(REQUIRED WORK): Restate word for word the entries below, starting with the line with "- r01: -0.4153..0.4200" and continuing through the line with "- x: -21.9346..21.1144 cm". Include both of those lines and no others.

━━ DATASET

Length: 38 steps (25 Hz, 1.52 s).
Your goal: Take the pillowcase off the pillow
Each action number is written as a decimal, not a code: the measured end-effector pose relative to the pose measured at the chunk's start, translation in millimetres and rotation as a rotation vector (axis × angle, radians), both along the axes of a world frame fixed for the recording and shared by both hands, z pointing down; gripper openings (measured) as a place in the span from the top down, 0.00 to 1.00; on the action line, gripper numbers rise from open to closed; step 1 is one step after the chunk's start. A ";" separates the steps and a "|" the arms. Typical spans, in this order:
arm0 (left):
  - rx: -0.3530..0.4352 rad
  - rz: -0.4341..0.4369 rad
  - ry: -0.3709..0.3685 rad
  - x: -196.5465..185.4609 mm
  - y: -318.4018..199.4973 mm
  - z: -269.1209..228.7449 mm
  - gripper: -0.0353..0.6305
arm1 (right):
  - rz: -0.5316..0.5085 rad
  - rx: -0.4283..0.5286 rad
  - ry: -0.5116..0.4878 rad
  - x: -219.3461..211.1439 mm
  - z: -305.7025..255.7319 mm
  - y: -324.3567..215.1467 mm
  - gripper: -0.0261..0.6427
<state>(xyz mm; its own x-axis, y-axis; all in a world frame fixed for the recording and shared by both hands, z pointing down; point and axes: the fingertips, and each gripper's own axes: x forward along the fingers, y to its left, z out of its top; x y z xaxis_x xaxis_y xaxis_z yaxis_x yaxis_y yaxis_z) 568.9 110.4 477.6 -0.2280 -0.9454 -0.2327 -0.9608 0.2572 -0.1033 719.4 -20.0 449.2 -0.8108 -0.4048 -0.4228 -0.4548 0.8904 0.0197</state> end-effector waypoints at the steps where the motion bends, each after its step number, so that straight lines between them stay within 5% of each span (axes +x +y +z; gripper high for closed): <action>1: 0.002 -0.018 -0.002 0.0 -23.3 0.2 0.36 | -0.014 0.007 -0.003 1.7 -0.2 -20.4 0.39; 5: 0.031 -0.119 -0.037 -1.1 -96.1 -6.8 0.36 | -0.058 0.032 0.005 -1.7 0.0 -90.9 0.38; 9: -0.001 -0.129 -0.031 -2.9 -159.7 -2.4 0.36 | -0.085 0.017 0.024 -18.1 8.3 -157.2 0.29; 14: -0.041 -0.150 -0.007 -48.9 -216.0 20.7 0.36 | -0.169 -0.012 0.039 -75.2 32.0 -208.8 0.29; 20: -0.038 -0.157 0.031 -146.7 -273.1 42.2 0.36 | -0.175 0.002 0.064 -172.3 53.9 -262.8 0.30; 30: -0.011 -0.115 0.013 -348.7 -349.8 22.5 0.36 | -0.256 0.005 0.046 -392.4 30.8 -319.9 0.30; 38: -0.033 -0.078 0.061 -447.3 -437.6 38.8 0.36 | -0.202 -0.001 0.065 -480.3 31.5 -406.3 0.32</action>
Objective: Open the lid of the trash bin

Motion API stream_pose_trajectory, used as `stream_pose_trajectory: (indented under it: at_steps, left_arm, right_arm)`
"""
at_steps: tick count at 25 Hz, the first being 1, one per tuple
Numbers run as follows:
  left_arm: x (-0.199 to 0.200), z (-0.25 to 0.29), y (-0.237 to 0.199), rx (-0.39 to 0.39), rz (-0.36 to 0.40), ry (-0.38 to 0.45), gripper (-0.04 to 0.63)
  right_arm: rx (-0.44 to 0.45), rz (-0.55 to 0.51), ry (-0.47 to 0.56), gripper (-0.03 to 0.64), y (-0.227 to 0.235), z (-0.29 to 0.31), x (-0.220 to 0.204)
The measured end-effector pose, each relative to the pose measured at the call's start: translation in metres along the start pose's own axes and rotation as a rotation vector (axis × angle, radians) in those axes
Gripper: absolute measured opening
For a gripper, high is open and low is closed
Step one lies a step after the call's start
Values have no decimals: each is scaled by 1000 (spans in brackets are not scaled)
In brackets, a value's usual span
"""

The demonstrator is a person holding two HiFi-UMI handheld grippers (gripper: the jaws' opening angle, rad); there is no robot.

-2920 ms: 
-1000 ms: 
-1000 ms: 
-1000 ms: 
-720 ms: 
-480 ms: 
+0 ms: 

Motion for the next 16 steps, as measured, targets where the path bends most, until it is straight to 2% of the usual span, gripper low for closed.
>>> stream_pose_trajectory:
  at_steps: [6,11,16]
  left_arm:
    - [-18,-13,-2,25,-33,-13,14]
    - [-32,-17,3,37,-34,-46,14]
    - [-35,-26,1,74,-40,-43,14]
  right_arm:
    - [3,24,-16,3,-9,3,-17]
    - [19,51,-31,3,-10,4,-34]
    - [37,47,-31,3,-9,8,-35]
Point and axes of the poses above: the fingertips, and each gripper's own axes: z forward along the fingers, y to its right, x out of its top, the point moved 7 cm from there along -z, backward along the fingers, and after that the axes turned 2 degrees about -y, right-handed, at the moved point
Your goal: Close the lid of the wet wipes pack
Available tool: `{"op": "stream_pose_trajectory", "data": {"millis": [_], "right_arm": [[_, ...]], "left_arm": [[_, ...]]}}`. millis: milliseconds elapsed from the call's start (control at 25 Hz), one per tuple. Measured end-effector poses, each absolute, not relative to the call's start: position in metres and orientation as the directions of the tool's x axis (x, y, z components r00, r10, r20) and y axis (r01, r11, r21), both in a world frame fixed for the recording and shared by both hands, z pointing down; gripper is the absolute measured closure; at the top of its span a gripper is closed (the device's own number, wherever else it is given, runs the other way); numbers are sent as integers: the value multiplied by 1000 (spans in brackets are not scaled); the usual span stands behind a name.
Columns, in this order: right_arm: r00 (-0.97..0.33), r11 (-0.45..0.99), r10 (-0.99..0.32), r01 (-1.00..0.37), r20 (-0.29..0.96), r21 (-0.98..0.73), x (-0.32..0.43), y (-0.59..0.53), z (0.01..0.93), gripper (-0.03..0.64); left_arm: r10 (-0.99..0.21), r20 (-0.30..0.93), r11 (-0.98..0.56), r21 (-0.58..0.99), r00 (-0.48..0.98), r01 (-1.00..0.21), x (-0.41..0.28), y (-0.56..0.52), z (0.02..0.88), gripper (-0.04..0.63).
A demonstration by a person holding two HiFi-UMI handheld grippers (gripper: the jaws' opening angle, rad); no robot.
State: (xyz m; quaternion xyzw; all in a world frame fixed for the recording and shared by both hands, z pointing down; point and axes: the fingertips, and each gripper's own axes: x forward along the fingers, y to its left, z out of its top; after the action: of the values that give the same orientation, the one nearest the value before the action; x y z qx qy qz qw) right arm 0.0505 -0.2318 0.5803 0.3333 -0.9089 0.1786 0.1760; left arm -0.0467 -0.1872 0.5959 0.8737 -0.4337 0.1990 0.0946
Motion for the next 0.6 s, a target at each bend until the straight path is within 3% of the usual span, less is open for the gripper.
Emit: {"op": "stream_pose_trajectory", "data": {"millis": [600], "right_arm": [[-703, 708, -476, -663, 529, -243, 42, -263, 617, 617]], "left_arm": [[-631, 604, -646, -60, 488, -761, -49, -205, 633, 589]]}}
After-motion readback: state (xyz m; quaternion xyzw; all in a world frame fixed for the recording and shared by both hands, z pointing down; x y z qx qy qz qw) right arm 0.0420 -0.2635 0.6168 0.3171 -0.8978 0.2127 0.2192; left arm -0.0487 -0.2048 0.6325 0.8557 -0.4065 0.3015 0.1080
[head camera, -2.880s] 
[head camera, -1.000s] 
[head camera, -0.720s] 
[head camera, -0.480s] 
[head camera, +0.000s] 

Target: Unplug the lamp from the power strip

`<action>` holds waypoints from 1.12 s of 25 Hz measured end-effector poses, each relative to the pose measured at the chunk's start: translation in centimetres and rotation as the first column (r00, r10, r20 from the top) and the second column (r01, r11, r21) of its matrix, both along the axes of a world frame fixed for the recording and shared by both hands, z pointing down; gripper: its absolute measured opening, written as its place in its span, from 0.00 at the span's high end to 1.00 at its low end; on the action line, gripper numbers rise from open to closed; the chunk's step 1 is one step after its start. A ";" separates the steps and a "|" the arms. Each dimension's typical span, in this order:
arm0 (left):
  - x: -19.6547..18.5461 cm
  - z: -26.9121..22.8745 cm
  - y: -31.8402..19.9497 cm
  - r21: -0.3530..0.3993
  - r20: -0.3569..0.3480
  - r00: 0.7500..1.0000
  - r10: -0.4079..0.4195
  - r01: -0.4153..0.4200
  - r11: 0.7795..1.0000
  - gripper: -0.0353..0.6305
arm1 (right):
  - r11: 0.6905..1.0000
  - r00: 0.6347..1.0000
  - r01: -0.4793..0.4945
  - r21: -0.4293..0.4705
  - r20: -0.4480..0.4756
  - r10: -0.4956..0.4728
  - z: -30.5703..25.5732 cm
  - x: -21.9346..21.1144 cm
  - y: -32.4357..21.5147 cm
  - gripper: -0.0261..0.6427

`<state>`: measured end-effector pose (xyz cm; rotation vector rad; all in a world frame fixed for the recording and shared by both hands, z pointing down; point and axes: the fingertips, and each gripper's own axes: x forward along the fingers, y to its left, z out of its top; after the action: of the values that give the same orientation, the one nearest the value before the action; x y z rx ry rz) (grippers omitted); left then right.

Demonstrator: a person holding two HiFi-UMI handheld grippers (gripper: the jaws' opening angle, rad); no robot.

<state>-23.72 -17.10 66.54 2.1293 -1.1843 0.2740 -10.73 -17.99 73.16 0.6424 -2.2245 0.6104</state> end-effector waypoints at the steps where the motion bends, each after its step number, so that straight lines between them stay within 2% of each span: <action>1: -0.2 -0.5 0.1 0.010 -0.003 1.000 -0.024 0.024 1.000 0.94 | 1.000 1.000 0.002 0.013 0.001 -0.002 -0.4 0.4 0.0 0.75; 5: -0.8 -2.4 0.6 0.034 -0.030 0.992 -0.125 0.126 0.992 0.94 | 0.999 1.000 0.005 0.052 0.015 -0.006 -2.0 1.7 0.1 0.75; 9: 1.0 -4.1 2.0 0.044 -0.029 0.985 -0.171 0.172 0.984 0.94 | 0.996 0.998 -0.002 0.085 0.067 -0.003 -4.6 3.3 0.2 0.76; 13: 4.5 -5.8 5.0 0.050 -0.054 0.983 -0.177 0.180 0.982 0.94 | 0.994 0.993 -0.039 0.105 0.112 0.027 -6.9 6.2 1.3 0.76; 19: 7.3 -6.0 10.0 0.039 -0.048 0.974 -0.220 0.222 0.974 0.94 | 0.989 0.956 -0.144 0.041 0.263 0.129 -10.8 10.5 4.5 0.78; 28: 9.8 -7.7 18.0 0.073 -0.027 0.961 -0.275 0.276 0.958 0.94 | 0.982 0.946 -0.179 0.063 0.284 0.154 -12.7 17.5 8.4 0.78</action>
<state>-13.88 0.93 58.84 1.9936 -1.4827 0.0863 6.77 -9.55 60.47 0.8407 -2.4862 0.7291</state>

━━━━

(SOLUTION FOR THIS PROBLEM):
  - r01: -0.4153..0.4200
  - r11: 0.7795..1.0000
  - gripper: -0.0353..0.6305
arm1 (right):
  - r11: 0.6905..1.0000
  - r00: 0.6347..1.0000
  - r01: -0.4793..0.4945
  - r21: -0.4293..0.4705
  - r20: -0.4480..0.4756
  - r10: -0.4956..0.4728
  - z: -30.5703..25.5732 cm
  - x: -21.9346..21.1144 cm

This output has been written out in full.